Par Ph.D
Le pitch
Otto Vidal (Milo Machado-Graner), 14 ans, a disparu après avoir adressé une lettre d’adieu aux élèves de sa classe. Alors que tout le monde le croit mort, Léna (Jane Beever), une fille de son lycée, le reconnaît une nuit en train d’errer dans les rues de la ville…
Ce qu’on en pense
Felix de Givry, qui signe ce premier film fragile mais enchanteur, porte en lui tout l’héritage de Truffaut et de la Nouvelle Vague. Il a tourné son film en 16 mm, à Lisieux où rien ne semble avoir changé depuis Chabrol. Le propos est pourtant on ne peut plus contemporain : mal être adolescent et harcèlement scolaire poussent son jeune héros (Milo Machado-Graner, l’enfant d’ Anatomie d’une chute) à planifier son suicide.
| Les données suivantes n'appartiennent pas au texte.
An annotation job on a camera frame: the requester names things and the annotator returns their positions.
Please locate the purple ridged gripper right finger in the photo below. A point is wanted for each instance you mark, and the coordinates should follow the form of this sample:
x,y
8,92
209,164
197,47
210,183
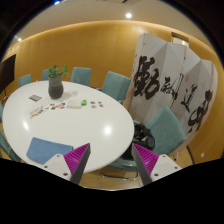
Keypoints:
x,y
151,166

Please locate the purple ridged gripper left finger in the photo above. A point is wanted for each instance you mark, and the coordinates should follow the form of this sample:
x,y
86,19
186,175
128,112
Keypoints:
x,y
71,165

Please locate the blue folded towel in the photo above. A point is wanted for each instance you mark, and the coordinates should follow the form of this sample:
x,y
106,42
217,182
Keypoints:
x,y
41,150

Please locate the black bag on chair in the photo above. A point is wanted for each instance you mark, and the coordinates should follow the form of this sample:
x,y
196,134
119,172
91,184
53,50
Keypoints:
x,y
142,137

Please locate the teal chair near right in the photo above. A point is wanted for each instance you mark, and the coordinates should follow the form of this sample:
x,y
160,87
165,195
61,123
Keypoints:
x,y
168,135

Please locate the clear plastic box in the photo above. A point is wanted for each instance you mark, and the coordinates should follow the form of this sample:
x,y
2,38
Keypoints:
x,y
74,104

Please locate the green small object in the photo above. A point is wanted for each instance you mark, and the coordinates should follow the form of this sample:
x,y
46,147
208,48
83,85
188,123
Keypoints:
x,y
84,102

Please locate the scattered coloured pieces middle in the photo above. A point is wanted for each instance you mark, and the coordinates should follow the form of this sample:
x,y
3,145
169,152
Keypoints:
x,y
54,106

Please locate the scattered coloured pieces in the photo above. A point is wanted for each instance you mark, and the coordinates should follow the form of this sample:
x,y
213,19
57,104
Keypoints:
x,y
54,106
95,104

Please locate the scattered coloured pieces right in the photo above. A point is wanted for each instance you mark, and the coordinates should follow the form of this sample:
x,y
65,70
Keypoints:
x,y
95,104

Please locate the colourful sticker sheet left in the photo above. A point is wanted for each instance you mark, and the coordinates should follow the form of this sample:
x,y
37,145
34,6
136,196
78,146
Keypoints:
x,y
37,112

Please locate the grey card on table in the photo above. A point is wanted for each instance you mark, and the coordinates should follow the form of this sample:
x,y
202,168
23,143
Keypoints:
x,y
35,98

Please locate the teal chair far right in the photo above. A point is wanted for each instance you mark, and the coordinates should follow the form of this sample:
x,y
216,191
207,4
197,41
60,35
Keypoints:
x,y
116,86

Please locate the grey vase with green plant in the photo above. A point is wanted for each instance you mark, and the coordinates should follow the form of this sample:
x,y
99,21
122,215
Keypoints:
x,y
55,88

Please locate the teal chair far middle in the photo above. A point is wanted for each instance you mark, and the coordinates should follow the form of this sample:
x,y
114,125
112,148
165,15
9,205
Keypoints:
x,y
81,75

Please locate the white calligraphy folding screen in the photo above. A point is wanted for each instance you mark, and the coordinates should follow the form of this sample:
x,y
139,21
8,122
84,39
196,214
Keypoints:
x,y
172,75

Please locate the teal chair behind vase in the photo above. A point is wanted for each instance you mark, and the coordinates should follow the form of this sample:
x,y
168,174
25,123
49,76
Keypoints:
x,y
45,74

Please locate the teal chair far left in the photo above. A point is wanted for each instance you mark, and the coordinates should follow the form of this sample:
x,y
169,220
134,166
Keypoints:
x,y
24,80

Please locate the dark wall screen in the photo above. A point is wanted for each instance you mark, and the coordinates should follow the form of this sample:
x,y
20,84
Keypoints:
x,y
7,72
Pour le reste (image, voix off, musique, dialogues… ), on se croirait dans une suite des 400 coups. Y-a-t-il encore un public pour ce genre de films? Félix de Givry ne se pose pas la question. Il y va à fond. Comme dit Léna (Jane Beever, une sacrée découverte) dans une des plus belles scènes du film : « Il ne peut pas se passer que des choses mauvaises, il y a forcément des choses belles qui vont arriver« . Ce film en est une.